116. Mutual association may create capital stock. The members of any mutual association heretofore or hereafter incorporated, may provide for and create a capital stock of such corporation, upon the consent in writing of all the members of corporation, and may provide for the payment of such stock, and fix and prescribe the rights and privileges of the stockholders therein.

P. L. 1888, p. 186.

117. Secretary of state to compile and publish list of corporations.
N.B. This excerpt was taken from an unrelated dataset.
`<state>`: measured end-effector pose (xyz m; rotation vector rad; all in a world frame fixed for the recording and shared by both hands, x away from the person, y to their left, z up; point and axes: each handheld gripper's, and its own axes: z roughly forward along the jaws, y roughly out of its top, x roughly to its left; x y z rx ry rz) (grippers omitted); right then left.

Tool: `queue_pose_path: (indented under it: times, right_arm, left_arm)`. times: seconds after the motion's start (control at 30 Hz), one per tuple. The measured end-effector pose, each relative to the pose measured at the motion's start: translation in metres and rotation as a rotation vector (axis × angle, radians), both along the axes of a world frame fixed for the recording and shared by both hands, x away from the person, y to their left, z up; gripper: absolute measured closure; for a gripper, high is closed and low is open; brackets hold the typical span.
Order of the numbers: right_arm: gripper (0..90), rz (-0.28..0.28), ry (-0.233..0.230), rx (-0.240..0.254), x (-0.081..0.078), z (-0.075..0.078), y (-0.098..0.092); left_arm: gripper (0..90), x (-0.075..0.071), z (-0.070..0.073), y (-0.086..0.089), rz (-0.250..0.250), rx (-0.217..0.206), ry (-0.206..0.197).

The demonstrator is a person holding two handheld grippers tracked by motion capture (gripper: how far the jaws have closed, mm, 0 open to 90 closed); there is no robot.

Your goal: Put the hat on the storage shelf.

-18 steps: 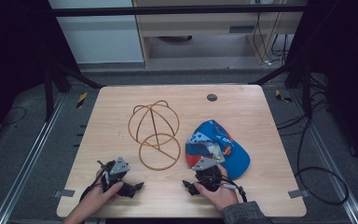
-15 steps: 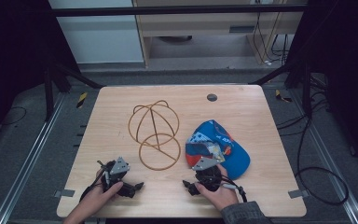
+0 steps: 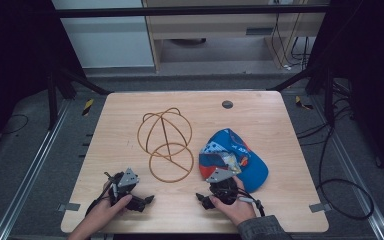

The secretary of state shall annually compile from the records of his office, and publish a complete list, in alphabetical order, of the original and amended certificates of incorporation filed during the preceding year, together with the location of the principal office of each in this state, the name of the agent in charge thereof, the amount of the authorized capital stock, the amount with which business is to be commenced, the date of filing the certificate and the period for which the corporation is to continue.

P. L. 1889, p. 160.

118. Repealer; vested rights not impaired.-The act entitled "An act concerning corporations" (Revision), approved April seventh, one thousand eight hundred and seventy-five, and all acts amendatory thereof and supplemental thereto, except so far as herein expressly re-enacted, are hereby repealed; but no existing corporation shall be thereby dissolved, nor shall the powers specified in its charter or certificate of incorporation be thereby impaired or limited, and vested rights acquired under the repealed acts and actually exercised and enjoyed shall not be divested or disturbed, but no special provision relating to taxation, or immunity or exemption therefrom, contained in any special charter, shall be revived or continued by anything in this act; all acts and parts of acts, general and special, inconsistent with this act are hereby repealed; but this repealer shall nct revive any act heretofore repealed.